The Need for a Larger Navy:

“I expect those reports to be out in about two weeks,” deputy chief of naval operations Vice Adm. Joe Mulloy said on Oct. 26. “Those three studies will go to the Hill and they’ll come out about 80 percent similar, but there’ll some differences. But they’re all, I assure you, looking for a bigger Navy.”

The studies looked at multiple different fleet configurations, different technologies and even novel ship designs— such as large flattop helicopter-carrying destroyers, similar to several types of Japanese vessels. However, the Navy will not accept any of the three proposals without the service’s leadership undertaking its own review since none of them participated in the process. “It was Navy study, but it wasn’t Navy leadership,” Mulloy said.

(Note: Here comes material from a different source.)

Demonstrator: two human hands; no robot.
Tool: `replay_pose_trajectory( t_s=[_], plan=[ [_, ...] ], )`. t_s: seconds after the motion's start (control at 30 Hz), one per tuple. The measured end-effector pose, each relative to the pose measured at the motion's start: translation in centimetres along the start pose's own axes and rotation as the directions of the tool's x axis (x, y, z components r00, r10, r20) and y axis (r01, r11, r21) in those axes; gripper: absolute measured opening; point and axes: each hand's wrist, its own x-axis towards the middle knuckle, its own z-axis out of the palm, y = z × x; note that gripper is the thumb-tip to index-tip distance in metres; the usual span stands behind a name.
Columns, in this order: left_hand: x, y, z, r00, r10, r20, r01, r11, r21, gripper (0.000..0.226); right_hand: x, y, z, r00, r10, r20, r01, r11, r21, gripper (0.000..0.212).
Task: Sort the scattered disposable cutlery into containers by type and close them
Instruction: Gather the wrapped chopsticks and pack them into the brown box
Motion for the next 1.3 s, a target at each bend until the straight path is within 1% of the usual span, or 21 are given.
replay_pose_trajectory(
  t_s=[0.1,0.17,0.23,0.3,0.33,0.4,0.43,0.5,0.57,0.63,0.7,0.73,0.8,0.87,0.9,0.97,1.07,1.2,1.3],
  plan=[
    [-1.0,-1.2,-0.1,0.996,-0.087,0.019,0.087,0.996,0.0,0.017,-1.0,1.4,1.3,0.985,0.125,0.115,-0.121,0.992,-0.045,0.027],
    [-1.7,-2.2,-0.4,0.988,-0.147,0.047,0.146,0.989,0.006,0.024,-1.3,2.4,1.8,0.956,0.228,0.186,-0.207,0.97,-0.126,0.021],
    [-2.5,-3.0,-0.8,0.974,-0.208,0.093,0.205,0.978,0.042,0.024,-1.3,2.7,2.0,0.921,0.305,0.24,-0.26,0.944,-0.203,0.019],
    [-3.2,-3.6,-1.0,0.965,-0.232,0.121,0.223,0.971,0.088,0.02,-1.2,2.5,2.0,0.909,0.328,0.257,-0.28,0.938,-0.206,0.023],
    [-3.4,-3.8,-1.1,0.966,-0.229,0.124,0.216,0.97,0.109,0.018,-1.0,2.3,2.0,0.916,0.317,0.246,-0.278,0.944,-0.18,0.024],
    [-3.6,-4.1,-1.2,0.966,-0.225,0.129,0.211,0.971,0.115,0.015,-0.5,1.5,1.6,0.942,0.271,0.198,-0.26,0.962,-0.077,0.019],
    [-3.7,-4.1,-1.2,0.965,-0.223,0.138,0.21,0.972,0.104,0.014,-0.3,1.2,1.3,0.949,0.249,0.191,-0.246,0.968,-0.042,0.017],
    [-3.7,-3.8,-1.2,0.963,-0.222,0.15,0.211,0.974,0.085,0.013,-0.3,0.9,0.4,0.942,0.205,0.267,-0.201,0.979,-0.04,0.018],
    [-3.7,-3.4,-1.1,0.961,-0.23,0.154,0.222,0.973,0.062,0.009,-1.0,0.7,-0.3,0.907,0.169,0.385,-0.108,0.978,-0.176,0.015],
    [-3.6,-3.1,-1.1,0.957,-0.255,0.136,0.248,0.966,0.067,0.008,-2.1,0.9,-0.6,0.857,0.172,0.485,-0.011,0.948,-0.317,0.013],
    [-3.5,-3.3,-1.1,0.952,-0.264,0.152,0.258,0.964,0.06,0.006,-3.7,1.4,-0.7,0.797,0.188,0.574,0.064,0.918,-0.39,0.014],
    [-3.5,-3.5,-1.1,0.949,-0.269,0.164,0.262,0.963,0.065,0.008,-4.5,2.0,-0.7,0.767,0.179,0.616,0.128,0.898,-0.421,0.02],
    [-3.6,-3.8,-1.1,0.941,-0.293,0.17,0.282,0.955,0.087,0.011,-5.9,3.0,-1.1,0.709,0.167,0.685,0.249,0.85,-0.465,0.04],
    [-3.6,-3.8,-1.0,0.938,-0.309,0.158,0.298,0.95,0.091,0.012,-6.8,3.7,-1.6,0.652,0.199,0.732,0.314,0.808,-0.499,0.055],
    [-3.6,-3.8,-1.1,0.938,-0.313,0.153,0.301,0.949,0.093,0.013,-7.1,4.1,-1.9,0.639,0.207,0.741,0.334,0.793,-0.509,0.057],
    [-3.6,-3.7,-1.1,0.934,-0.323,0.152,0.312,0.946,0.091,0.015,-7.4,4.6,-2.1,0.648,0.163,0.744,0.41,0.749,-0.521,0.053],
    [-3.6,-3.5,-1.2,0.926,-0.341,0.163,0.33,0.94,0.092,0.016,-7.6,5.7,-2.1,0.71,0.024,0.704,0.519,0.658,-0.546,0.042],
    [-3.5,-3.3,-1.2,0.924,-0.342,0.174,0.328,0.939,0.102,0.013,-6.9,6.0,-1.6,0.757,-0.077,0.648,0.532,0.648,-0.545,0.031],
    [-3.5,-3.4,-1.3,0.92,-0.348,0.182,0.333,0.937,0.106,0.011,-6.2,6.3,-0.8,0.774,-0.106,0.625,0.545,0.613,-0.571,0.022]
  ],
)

Nonetheless, the Navy leadership will take a look at that studies and come to a decision by roughly March of next year on how to proceed, Mulloy said. Meanwhile, the Navy leadership is conducting its own separate force structure assessment (FSA)—but even that study will likely call for a force larger than the current requirement for 308 ships, adding more surface combatants and additional submarines. “The number is bigger, you’ll see all the architectures,” Mulloy said. “The FSA will come out when it comes out is all I can really say. Because we have to get it through this administration to the next administration because it is talking about a Navy that is bigger than what we currently have. And for the first time—or the first time in a while—we’ll actually have a Navy that’s in our plan that is not funded.”

Mulloy said that the fleet size the that service is currently looking at will not be affordable unless the new presidential administration that will take office on Jan. 20, 2017 and the new Congress can agree to lift spending restrictions that are mandated under the Budget Control Act of 2011. “This truly will be something that will not be affordable unless we change the 30/30/30/10 OSD or raise the Department of Defense topline.”